The deep-rooted military establishment has shown its muscle by not only cutting the biggest media house to size but also unleashing political opponents like Imran Khan and his associates to keep Nawaz Sharif under constant pressure

Dr Haider Shah

November handed out a mix of happy and woeful developments in terms of regional peace and development. On the Afghanistan side we have witnessed some very positive breakthroughs in Pak-Afghan relations. The Nawaz Sharif government and the army establishment seem to have found a common cause in rebuilding relations with the new government in Afghanistan. Arguably, President Ashraf Ghani is the ideal person to carry out the challenging task of building a state structure in Afghanistan, a task that has eluded many reformers in the past. He is a respected academic in anthropology and statecraft and has an association with many world class renowned universities. He is a reformer with high ideals but not a daydreamer who lives in a fool’s paradise. His experience at the World Bank and finance ministry of war-torn Afghanistan will prove very helpful in rebuilding the country. Unlike the bipolar Hamid Karzai, Ashraf Ghani is a cool headed and progressive leader who represents a broad based unity government in Afghanistan. In regional disputes, while the inertia of the past is the most potent determinant, the significance of personalities and their temperament can also not be underemphasised. Perhaps Ashraf Ghani is the right person for the right job at the right time.

Fortunately, both Pakistan and Afghanistan have finally realised that their economic development is dependent upon regional peace and mutual cooperation. A very high level exchange of visits has infused new life into their strategic relations. Foreign Affairs Advisor Sartaj Aziz, Army chief Raheel Sharif and the newly appointed Inter-Services Intelligence (ISI) chief Lieutenant General Rizwan Akhtar met their counterparts in Afghanistan in the recent past and discussed issues of mutual interest. Afghanistan reciprocated these peace overtures with the goodwill visit of President Ashraf Ghani. The narrative of military level cooperation and increasing Pak-Afghan trade is nothing short of a paradigm shift. I, along with many other well wishers of Pakistan, have been advocating this for a long time.

If on the western border Pakistan has broken new ground, the developments on the eastern border leave much to be desired. The initial optimism for significant improvement in Pak-India relations after the swearing in of Modi has given way to a belligerent exchange of accusations on both sides.
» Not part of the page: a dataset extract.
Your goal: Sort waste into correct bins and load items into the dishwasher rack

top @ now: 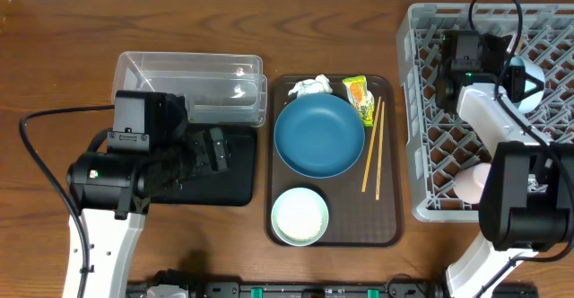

Artillery also keeps roaring frequently on the Line of Control (LoC) to frustrate any trust building moves. The South Asian Association for Regional Cooperation (SAARC) heads of state moot in Nepal was overshadowed by lack of warmth in the relations between the two nuclear South Asian states. The last minute handshake between Nawaz Sharif and Narendra Modi and the inking of a regional electric grid agreement salvaged some pride for the South Asian regional forum for economic development and gives some reason for optimism to the doves on both sides.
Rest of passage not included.